> Data section:
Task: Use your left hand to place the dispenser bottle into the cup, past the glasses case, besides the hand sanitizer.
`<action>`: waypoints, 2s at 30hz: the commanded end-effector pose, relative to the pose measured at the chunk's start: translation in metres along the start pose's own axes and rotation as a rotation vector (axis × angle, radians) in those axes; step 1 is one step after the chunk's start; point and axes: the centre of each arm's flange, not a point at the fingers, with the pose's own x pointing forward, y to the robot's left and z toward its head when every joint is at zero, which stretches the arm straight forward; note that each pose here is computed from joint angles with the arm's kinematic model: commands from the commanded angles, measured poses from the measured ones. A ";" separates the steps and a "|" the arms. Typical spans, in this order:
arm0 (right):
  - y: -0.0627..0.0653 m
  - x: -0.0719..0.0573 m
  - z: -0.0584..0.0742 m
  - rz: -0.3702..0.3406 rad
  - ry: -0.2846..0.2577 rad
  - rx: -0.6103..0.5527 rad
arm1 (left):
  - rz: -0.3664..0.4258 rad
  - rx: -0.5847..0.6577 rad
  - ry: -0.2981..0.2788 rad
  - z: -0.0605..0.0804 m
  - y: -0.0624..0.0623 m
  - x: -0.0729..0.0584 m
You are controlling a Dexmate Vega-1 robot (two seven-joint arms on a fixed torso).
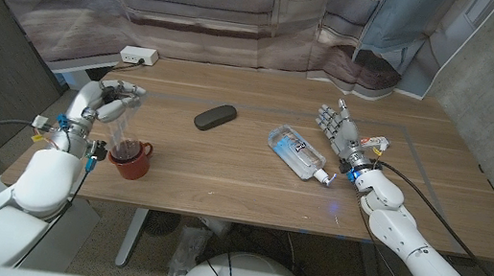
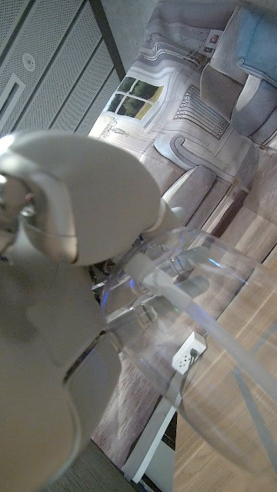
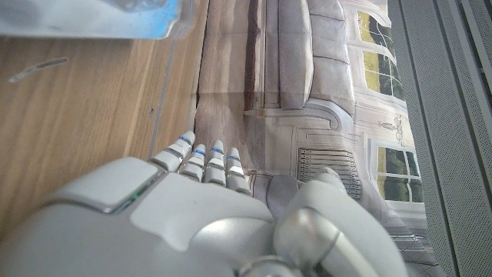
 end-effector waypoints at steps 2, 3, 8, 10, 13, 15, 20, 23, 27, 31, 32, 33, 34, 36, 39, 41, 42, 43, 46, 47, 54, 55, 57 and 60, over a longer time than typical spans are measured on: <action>-0.001 -0.002 0.001 -0.012 -0.002 -0.004 | 0.005 0.021 0.026 -0.004 0.007 -0.007; 0.000 -0.001 0.000 -0.013 -0.001 -0.002 | 0.003 0.024 0.028 -0.004 0.008 -0.006; 0.000 -0.001 -0.003 -0.019 0.001 0.004 | 0.000 0.018 0.019 -0.006 0.008 0.000; 0.001 -0.001 -0.004 -0.018 0.001 0.002 | -0.004 0.014 0.016 -0.008 0.007 0.002; 0.001 -0.002 -0.004 -0.022 0.004 -0.002 | -0.021 0.009 0.014 -0.009 0.004 0.006; 0.000 -0.003 -0.004 -0.028 0.003 -0.002 | -0.028 0.012 0.014 -0.009 0.002 0.009; -0.001 -0.004 -0.005 -0.028 0.009 -0.007 | -0.035 0.013 0.005 -0.009 0.000 0.013; -0.001 -0.004 -0.006 -0.030 0.013 -0.006 | -0.039 0.013 0.003 -0.009 -0.001 0.015; -0.001 -0.005 -0.007 -0.032 0.016 -0.006 | -0.041 0.000 0.002 -0.013 -0.006 0.014; -0.002 -0.006 -0.005 -0.034 0.014 -0.009 | -0.042 -0.017 0.006 -0.019 -0.012 0.014; -0.002 -0.006 -0.005 -0.032 0.014 -0.012 | -0.043 -0.018 0.008 -0.019 -0.013 0.013; -0.002 -0.006 -0.005 -0.031 0.013 -0.015 | -0.045 -0.018 0.009 -0.020 -0.013 0.013; -0.003 -0.007 -0.005 -0.035 0.014 -0.011 | -0.046 -0.018 0.010 -0.020 -0.014 0.013; -0.003 -0.007 -0.005 -0.033 0.016 -0.015 | -0.046 -0.018 0.013 -0.021 -0.015 0.013; -0.003 -0.007 -0.006 -0.031 0.018 -0.015 | -0.043 -0.022 0.016 -0.023 -0.016 0.011; -0.003 -0.007 -0.006 -0.033 0.019 -0.011 | -0.042 -0.024 0.019 -0.025 -0.016 0.010; -0.003 -0.007 -0.007 -0.034 0.019 -0.010 | -0.043 -0.026 0.021 -0.026 -0.016 0.010; -0.003 -0.007 -0.007 -0.032 0.019 -0.013 | -0.044 -0.025 0.023 -0.027 -0.017 0.010; -0.003 -0.006 -0.007 -0.035 0.019 -0.011 | -0.044 -0.032 0.028 -0.031 -0.018 0.009; -0.002 -0.006 -0.007 -0.037 0.020 -0.011 | -0.045 -0.034 0.028 -0.032 -0.018 0.008; 0.001 -0.006 -0.007 -0.035 0.015 -0.016 | -0.039 -0.045 0.030 -0.039 -0.018 0.006; 0.001 -0.006 -0.007 -0.036 0.015 -0.014 | -0.038 -0.048 0.029 -0.040 -0.018 0.005; 0.002 -0.006 -0.008 -0.035 0.015 -0.014 | -0.040 -0.054 0.026 -0.041 -0.018 0.006; 0.004 -0.005 -0.009 -0.028 0.013 -0.014 | -0.046 -0.050 0.023 -0.041 -0.019 0.007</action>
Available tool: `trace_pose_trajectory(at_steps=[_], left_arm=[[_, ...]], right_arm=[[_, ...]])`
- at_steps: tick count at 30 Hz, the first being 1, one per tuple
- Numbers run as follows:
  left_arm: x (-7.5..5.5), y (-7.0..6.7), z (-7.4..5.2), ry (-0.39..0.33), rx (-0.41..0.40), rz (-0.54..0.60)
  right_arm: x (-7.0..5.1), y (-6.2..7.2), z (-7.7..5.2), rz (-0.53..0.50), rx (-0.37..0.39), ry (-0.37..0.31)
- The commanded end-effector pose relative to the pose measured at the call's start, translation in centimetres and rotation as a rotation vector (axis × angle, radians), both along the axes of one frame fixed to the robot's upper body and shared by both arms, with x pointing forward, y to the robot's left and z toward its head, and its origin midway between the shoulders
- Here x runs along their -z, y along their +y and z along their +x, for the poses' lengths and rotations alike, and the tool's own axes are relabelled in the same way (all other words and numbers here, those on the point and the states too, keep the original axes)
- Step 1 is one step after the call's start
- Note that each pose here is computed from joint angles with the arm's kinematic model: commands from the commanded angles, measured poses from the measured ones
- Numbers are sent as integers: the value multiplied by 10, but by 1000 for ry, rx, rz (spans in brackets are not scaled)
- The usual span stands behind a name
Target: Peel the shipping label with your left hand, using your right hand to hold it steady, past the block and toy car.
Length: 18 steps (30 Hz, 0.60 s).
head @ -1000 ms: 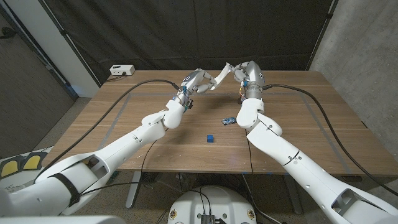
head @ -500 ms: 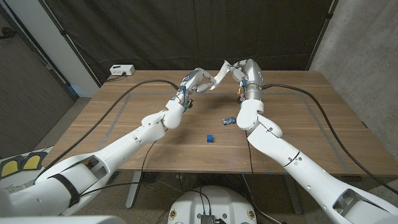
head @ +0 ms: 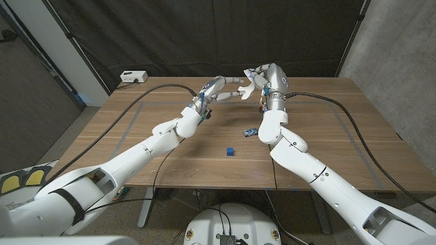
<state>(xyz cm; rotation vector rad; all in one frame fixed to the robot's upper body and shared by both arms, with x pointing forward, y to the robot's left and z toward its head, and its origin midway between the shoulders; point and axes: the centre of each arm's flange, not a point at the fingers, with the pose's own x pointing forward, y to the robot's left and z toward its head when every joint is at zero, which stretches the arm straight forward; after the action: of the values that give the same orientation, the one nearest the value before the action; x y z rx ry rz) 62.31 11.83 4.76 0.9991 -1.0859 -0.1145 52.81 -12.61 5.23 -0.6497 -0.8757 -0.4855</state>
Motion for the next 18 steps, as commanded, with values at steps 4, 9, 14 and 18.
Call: trace_pose_trajectory(at_steps=[4,9,14,18], left_arm=[[-2,2,7,308,241,-163],[-3,6,14,506,443,-251],[0,8,20,626,603,-318],[3,9,20,631,639,-386]], right_arm=[[4,3,0,-4,35,-32],[6,2,1,3,48,-35],[7,1,3,7,51,-29],[7,2,4,2,57,-27]])
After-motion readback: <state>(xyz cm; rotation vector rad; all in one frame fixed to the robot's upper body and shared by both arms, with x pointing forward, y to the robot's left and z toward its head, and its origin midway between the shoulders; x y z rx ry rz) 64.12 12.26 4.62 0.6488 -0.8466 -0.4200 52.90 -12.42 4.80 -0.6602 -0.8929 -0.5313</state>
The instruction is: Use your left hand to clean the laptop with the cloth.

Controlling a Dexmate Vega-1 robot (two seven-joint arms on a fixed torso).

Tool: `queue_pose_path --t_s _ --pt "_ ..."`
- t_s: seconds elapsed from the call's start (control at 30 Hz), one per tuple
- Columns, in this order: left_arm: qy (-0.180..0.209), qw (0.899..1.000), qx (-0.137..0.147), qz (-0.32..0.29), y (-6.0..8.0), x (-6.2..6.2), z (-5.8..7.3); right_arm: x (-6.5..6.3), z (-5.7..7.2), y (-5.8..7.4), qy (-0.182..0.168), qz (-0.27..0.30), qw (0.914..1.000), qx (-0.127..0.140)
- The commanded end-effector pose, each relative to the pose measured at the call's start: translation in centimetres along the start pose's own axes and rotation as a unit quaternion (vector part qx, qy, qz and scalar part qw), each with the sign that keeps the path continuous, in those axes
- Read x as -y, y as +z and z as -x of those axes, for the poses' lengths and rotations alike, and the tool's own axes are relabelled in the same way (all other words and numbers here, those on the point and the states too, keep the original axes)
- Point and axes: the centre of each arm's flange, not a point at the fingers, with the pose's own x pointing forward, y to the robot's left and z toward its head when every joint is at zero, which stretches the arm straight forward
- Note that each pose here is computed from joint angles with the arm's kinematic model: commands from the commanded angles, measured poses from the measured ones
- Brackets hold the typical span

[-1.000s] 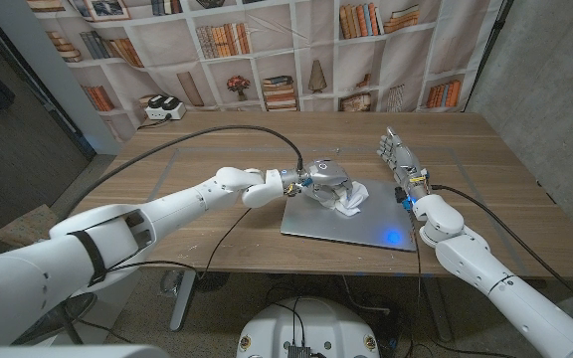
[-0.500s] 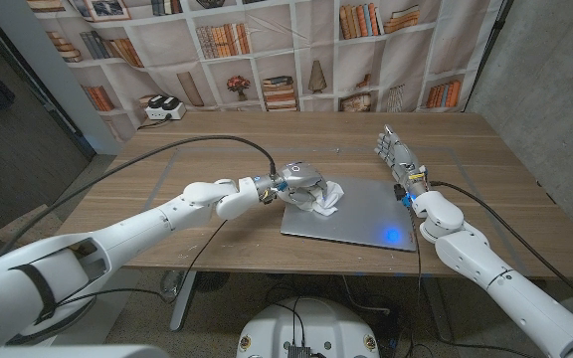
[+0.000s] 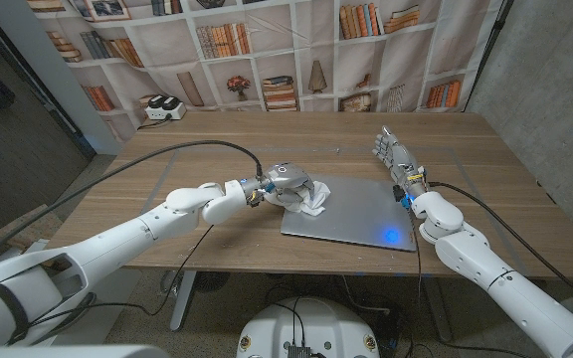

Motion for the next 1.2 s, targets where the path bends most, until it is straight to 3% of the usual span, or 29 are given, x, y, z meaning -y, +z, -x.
queue_pose_path --t_s 0.03,0.37,0.5,0.67,0.77,0.9,1.2 --pt "0.009 0.997 0.072 -0.009 1.8 -0.9 -3.0 0.2 1.2 0.1 -0.009 -0.001 1.0000 0.003" --pt "0.035 0.992 0.121 -0.031 3.6 -3.0 -7.2 0.4 1.8 0.1 -0.017 -0.003 0.9998 0.002" --pt "0.038 0.989 0.136 -0.032 4.2 -3.1 -8.8 0.5 2.0 0.0 -0.019 0.000 0.9998 0.002" --pt "0.020 0.991 0.130 -0.033 4.5 -2.5 -10.5 0.8 2.2 0.0 -0.023 -0.002 0.9997 0.003" --pt "0.020 0.991 0.128 -0.031 4.5 -2.4 -10.6 0.8 2.2 0.0 -0.022 -0.002 0.9998 0.002" --pt "0.018 0.992 0.121 -0.027 4.3 -2.1 -9.7 0.9 2.1 0.0 -0.021 -0.001 0.9998 0.003" --pt "0.005 0.996 0.084 -0.022 2.9 -1.3 -6.0 0.8 1.7 0.1 -0.019 -0.002 0.9998 0.002"
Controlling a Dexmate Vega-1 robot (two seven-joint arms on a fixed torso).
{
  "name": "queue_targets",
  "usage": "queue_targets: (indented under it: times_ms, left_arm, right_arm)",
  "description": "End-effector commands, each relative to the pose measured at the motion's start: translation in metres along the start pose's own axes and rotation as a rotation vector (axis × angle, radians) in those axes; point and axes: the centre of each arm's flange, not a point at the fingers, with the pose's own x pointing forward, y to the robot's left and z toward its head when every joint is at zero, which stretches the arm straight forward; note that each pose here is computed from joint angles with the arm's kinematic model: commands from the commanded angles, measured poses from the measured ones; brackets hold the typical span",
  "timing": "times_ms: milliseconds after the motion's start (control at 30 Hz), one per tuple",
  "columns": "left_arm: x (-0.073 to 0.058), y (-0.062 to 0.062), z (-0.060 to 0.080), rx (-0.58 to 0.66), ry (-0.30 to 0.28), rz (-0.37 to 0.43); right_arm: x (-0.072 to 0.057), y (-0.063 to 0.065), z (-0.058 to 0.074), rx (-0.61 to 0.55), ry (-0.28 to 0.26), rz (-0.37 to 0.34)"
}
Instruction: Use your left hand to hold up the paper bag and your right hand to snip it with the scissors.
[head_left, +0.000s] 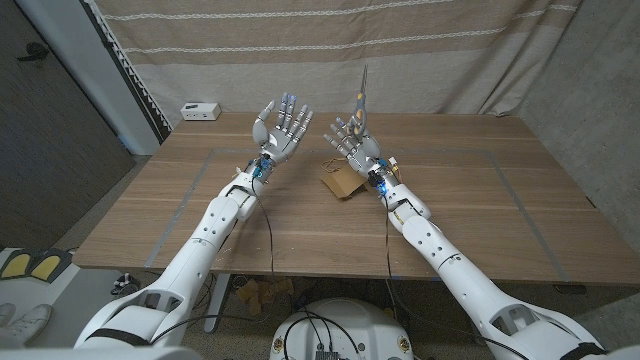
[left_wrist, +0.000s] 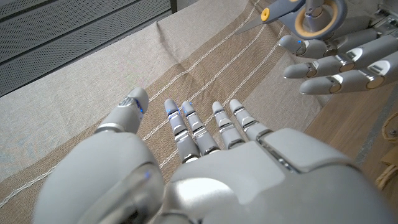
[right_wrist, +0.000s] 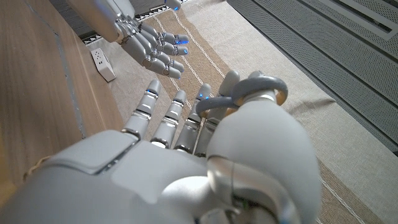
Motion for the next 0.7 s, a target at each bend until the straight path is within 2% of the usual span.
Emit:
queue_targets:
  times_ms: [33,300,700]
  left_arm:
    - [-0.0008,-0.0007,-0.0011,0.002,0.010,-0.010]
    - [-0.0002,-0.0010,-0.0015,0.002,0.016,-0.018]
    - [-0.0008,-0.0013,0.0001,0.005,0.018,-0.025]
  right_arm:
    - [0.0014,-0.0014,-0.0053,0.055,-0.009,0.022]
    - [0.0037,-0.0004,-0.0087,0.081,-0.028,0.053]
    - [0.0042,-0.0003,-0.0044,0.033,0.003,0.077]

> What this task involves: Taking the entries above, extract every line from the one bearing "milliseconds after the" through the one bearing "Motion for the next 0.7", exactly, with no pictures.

> Response box:
  "timing": "times_ms: milliseconds after the motion's start (control at 30 Hz), one per tuple",
  "columns": "left_arm: x (-0.073 to 0.058), y (-0.062 to 0.062), z (-0.060 to 0.080), rx (-0.58 to 0.66), ry (-0.30 to 0.28), rz (-0.37 to 0.43); right_arm: x (-0.072 to 0.057), y (-0.063 to 0.065), z (-0.058 to 0.074), rx (-0.61 to 0.55), ry (-0.28 to 0.26), rz (-0.37 to 0.34)"
}
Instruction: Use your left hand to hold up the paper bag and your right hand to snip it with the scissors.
[head_left, +0.000s] 
[left_wrist, +0.000s] 
[right_wrist, +0.000s] 
Motion for the next 0.7 s, a target at each bend until the straight path is within 2% of the usual span.

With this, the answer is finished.